Dataset content START

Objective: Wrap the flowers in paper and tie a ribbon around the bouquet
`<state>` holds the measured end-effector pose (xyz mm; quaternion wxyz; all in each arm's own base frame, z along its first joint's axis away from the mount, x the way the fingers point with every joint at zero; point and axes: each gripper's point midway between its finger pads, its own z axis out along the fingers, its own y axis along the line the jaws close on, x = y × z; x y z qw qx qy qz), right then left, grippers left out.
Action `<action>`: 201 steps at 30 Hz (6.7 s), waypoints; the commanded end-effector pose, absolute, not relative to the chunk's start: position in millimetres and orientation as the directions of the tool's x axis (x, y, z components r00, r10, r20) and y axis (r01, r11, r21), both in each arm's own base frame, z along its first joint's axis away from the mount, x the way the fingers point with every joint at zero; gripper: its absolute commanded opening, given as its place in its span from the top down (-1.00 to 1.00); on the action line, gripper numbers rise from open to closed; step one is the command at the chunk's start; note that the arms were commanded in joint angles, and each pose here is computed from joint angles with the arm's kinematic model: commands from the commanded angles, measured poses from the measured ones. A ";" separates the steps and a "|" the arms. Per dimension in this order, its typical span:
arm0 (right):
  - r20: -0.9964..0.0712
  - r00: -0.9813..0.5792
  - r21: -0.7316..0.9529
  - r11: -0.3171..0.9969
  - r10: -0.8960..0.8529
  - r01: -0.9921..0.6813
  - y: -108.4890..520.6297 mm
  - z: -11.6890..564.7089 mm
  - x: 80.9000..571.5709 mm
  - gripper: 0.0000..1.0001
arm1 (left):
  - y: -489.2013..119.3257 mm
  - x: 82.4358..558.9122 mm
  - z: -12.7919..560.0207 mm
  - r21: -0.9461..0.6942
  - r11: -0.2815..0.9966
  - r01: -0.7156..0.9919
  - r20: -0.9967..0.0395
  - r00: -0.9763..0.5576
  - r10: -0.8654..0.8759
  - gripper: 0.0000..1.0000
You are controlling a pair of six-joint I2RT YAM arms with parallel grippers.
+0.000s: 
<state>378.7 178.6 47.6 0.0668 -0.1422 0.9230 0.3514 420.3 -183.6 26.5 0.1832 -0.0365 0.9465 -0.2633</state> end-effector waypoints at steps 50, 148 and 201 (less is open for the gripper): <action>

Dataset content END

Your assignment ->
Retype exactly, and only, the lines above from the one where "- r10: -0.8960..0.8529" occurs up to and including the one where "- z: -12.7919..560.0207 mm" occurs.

Response box ->
  - r10: -0.8960..0.8529
  - r01: -0.9921..0.6813
  - y: -108.4890..520.6297 mm
  - z: -11.6890..564.7089 mm
  - x: 80.9000..571.5709 mm
  - gripper: 0.0000..1.0001
arm1 (left):
  - y: -489.2013..119.3257 mm
  - x: 82.4358..558.9122 mm
  - z: -12.7919..560.0207 mm

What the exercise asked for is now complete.